I conclude, therefore, as there is no allegation in the petition that the state of Kentucky has denied the plaintiff the equal protection of its laws, or made or enforced any law which abridges her privileges or immunities as a citizen of the United States, nor is there, in fact, any such law or denial of protection known to me, the all-important jurisdictional fact to give this court jurisdiction is wanting, and the demurrer must be sustained and petition dismissed.

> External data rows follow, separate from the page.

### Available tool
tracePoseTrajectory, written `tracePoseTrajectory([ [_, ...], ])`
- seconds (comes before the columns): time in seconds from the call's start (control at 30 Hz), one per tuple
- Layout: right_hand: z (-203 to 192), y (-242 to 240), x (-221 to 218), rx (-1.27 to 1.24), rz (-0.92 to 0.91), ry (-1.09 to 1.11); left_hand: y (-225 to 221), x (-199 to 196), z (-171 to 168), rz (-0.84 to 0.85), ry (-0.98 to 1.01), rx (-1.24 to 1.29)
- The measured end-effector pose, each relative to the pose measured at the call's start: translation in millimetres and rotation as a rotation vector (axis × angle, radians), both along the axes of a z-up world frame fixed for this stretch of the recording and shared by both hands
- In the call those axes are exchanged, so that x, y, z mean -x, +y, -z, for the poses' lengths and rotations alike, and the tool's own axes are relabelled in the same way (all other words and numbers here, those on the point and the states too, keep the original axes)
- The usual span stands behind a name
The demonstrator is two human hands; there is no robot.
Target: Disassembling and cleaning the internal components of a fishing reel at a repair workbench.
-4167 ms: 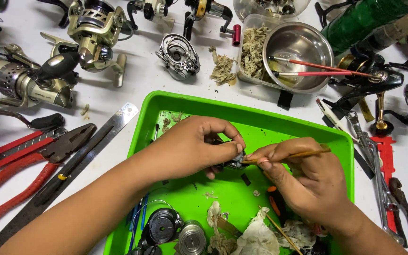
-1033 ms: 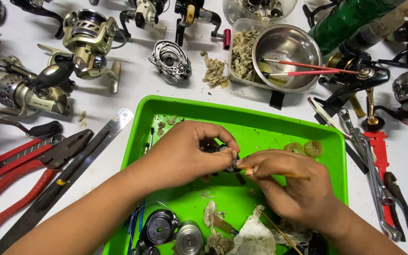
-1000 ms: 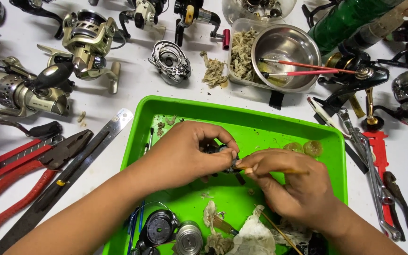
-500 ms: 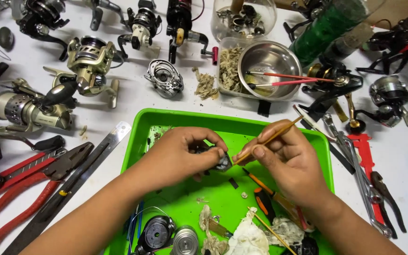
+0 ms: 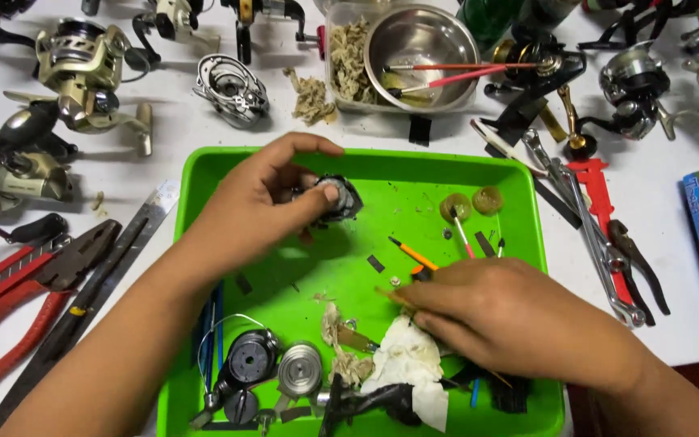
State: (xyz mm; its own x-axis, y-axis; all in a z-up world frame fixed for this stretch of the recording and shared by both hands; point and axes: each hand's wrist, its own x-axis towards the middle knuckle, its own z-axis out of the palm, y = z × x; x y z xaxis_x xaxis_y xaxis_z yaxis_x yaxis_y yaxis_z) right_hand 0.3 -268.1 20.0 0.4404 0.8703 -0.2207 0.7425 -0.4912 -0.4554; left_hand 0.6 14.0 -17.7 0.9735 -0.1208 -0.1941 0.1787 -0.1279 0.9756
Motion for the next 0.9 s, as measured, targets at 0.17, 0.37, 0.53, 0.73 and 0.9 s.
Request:
tracePoseTrajectory([
  [0.17,-1.6,-5.5,12.9,-0.003,-0.003,-0.165,0.9,0.1,1.3,-0.015,-0.019,0.036],
  [0.37,0.4,-6.5,25.8,-0.156,-0.210,0.024,2.5,-1.4,4.8,-0.020,-0.049,0.065],
  [0.53,13.8,14.1,20.7,-0.206,-0.150,-0.138,3.2,-2.4,6.9,-0.038,-0.071,0.094],
  [0.73,39.5,64.6,18.8,-0.222,-0.389,-0.237,4.6,-3.0,5.8,-0.051,-0.041,0.079],
  [0.9,47.5,62.2,17.5,-0.179,-0.433,-0.268,6.5,-3.4,9.4,-0.039,-0.064,0.025],
])
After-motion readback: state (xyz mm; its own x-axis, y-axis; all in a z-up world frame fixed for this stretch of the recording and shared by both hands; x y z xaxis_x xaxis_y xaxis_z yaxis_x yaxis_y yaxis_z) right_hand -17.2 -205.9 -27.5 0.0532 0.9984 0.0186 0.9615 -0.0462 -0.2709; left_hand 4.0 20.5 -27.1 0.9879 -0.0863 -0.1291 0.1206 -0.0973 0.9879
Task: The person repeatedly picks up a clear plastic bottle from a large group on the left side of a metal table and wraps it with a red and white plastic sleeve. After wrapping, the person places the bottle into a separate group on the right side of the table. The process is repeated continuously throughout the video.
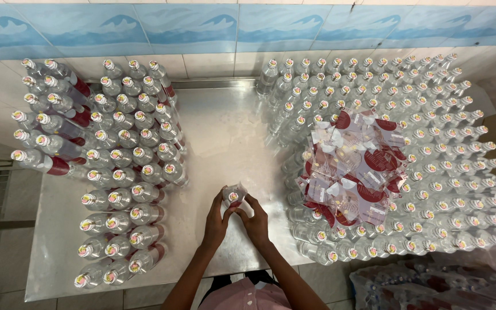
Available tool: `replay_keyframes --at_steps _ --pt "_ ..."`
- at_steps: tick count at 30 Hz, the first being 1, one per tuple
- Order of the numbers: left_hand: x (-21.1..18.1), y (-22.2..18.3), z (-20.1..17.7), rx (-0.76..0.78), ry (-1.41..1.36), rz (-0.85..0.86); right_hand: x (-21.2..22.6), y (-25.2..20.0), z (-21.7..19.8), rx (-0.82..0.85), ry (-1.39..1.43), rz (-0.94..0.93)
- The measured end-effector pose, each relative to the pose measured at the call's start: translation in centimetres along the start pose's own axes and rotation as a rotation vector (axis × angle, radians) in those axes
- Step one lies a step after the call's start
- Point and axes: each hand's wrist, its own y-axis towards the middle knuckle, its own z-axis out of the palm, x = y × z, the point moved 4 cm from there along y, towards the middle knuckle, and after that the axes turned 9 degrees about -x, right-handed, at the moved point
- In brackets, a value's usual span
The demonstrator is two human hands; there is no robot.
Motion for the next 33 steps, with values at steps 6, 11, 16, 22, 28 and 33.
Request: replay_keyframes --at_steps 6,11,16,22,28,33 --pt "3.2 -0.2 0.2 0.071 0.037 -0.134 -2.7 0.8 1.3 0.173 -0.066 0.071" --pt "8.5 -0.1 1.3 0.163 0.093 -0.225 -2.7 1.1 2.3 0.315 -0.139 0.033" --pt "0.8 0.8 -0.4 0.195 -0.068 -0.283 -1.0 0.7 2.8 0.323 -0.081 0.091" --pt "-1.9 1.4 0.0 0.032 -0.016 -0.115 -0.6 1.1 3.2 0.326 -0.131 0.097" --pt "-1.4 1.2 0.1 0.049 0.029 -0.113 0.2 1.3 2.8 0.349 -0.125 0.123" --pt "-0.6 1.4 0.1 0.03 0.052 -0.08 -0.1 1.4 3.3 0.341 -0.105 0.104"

If I am mistaken in the Kentucky law, and the courts of the state shall sustain as legal this discrimination on account of race and color, the plaintiff and others of like condition are not without remedy, but may have the question passed upon by the supreme court. Virginia v. Rives, 100 U. S. 313; Heal v. Delaware, 103 U. S. 370.
Note. Where a state has been guilty of no violation of the provisions of the thirteenth, fourteenth, and fifteenth amendments to the constitution of the United States, no power is conferred on congress to punish private individuals, who, acting without any authority from the state, and it may be in defiance of law, invade the rights of the citizen which are protected by such amendments. So, where an act of congress is directed exclusively against the action of individuals, and not of the states, the law is broader than the amendments by which it is attempted to be justified, and is without constitutional warrant. Le Grand v. U. S.12 Fed. Rep. 577, (opinion by Mr. Justice Woods,) and the elaborate note by Mr. Besty. Congress had no power under the fourteenth amendment to protect the right “ to the full and equal enjoyment of the accommodations, advantages, facilities, and privileges of theaters and inns ” against violation by individuals acting in their private capacity, and to that extent the civil-rights act of March 1,1875, is unconstitutional. Charge to grand jury by Judge Emmons, (May, 1875, U. S. C. C., W. D. Tenn.,) 2 Am. L. T. Rep. (N. S.) 198. Contra, U. S. v. Newcomer, (U. S. D. C., E. D. Pa., Feb. 1876,) 22 Int. Rev. Rec. 115, Cadwallader, J. The same question was before Judges Blatehford and Choate, and they divided and certified it to the supreme court. U. S. v. Singleton, 1 Crim. Law Mag. 386. Eor a further discussion of this subject, see Cooley, Torts, 284-6, and note to U. S. v. Buntin, 10 Fed. Rep. 736.—[Rep.